CREATE PROCEDURE [dbo].[sUpdateItemBelongsTest]
AS
BEGIN
    SET NOCOUNT ON;
    DECLARE @sql nvarchar(max)
    SET @sql = 'ALTER FUNCTION fItemBelongs
    (
        @ItemID int,
        @ListID int
    )
    RETURNS int
    AS
    BEGIN
        DECLARE @Result int
        DECLARE @ClassName varchar(50)
        SELECT @ClassName = tClass.Name FROM tList INNER JOIN tClass ON tList.ClassID = tClass.ID WHERE tList.ID = @ListID
        SELECT @Result = CASE ' +
            REPLACE((SELECT '     WHEN @ClassName = ''' + ClassName + ''' THEN (SELECT COUNT(*) FROM t' + ClassName + ' WHERE ID = @ItemID)
            '    FROM tClass FOR XML PATH('')), '&#x0D;', '') +
            '    ELSE 0
            END
        RETURN @Result
    END'
    PRINT @sql
    EXEC sp_executesql @sql
END

“What the hell is that about?” I hear you ask. Well. It builds the ALTER FUNCTION statement using rows out of the tClass table, prints the statement just to show me what is being executed, then executes it. To build the massive CASE, it concatenates a pile of strings of the form WHEN ClassName = 'Blah' (SELECT COUNT(*) FROM tBlah WHERE ID = @ItemID, using the FOR XML PATH('') concatenation trick on the tClass table.

Now using the function is as easy as

ALTER TABLE [dbo].[tJoin] WITH CHECK ADD CONSTRAINT [CK_tJoin_ItemsBelong] CHECK (([dbo].[fItemBelongs]([ItemID],[ListID])>(0)))
GO
ALTER TABLE [dbo].[tJoin] CHECK CONSTRAINT [CK_tJoin_ItemsBelong]
GO

and to ensure you always have a current fItemBelongs, consider adding the stored procedure to a trigger on changes to tClass.

Finally, I wanted to ensure that tClass only referred to things that have tables—specifically, tables with a proper ID column of the right type and so on. To do this, I wrote another UDF.

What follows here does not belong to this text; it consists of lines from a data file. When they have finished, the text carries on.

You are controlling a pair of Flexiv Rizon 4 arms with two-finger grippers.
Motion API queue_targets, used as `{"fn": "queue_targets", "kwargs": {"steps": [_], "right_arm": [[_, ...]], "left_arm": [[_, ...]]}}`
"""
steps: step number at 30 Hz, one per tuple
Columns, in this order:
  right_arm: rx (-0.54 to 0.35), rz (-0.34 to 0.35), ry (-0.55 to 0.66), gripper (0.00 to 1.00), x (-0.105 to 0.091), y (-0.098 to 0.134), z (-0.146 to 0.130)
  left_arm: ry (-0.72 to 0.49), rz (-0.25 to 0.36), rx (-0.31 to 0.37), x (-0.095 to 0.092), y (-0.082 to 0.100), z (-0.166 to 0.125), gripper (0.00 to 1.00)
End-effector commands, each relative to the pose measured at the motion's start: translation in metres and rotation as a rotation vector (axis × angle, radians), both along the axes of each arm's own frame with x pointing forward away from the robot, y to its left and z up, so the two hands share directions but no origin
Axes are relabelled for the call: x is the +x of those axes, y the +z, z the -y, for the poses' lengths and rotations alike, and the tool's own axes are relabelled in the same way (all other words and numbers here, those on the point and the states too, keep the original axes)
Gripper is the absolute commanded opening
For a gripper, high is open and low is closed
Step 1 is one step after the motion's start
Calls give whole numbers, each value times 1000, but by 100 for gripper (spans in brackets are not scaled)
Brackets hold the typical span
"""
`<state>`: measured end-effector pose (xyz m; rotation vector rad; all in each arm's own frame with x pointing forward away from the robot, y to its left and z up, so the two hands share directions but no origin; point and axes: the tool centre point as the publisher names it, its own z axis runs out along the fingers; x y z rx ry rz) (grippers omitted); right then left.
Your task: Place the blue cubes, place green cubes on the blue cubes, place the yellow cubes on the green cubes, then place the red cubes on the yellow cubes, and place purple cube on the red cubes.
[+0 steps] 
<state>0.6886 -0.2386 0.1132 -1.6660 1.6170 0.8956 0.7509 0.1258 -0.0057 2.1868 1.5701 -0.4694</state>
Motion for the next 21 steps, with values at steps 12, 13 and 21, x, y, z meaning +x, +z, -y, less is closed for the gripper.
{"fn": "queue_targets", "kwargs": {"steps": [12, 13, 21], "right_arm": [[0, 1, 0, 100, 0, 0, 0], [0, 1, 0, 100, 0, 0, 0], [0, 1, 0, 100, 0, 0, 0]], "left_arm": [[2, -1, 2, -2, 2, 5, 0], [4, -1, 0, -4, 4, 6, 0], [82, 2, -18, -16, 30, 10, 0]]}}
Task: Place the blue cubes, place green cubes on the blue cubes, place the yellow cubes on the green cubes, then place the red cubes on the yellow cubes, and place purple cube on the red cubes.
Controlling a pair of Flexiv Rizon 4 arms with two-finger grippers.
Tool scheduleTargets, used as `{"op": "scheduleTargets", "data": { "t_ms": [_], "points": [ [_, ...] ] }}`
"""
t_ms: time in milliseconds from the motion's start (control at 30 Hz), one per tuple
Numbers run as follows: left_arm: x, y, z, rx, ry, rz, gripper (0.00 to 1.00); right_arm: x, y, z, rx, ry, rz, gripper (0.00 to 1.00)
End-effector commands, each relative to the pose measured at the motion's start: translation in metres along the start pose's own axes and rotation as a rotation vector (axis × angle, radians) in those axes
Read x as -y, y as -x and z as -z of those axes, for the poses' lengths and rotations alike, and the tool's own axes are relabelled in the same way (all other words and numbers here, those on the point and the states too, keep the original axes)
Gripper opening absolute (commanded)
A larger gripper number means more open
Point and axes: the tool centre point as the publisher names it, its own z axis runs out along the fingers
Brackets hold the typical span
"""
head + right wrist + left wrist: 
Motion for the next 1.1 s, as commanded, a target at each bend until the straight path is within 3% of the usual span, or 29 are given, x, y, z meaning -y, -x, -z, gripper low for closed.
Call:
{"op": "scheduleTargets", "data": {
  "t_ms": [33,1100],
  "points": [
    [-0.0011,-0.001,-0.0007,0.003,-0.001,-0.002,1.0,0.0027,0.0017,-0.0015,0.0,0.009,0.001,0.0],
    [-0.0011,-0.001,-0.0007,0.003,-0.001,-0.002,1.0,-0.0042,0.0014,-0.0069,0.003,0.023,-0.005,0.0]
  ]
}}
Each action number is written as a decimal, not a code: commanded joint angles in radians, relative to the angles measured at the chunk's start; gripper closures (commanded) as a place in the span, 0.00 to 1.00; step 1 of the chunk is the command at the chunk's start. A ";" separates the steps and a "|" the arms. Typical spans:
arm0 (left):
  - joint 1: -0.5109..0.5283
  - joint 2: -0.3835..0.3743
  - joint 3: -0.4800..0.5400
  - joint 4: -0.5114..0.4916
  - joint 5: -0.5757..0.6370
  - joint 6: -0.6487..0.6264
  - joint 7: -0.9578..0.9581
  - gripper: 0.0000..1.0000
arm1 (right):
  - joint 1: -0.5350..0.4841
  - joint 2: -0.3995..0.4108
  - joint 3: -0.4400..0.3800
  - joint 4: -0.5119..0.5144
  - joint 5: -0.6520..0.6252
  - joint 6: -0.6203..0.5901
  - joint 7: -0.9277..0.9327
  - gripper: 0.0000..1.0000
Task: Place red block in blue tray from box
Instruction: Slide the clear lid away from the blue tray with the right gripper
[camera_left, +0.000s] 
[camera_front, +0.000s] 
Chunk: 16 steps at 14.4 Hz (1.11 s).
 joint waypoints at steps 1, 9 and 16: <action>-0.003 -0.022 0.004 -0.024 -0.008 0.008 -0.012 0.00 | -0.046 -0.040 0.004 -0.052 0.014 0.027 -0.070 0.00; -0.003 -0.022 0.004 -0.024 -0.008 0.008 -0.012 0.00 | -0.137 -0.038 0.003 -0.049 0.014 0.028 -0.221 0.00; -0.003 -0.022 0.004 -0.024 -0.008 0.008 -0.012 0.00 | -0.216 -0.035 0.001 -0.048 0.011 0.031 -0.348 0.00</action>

CREATE FUNCTION [dbo].[fClassHasTable]
(
    @ClassName varchar(50)
)
RETURNS int
AS
BEGIN
    DECLARE @Result int
    SELECT @Result = COUNT(*) FROM sys.tables T
        INNER JOIN sys.columns C ON T.object_id = C.object_id
        WHERE T.name = 't' + @ClassName
        AND C.name = 'ID'
        AND C.user_type_id = 56        -- 56 = int, YMMV.
        AND C.is_nullable = 0
        AND C.is_identity = 1
    RETURN @Result
END

And using it in another constraint was pretty straightforward.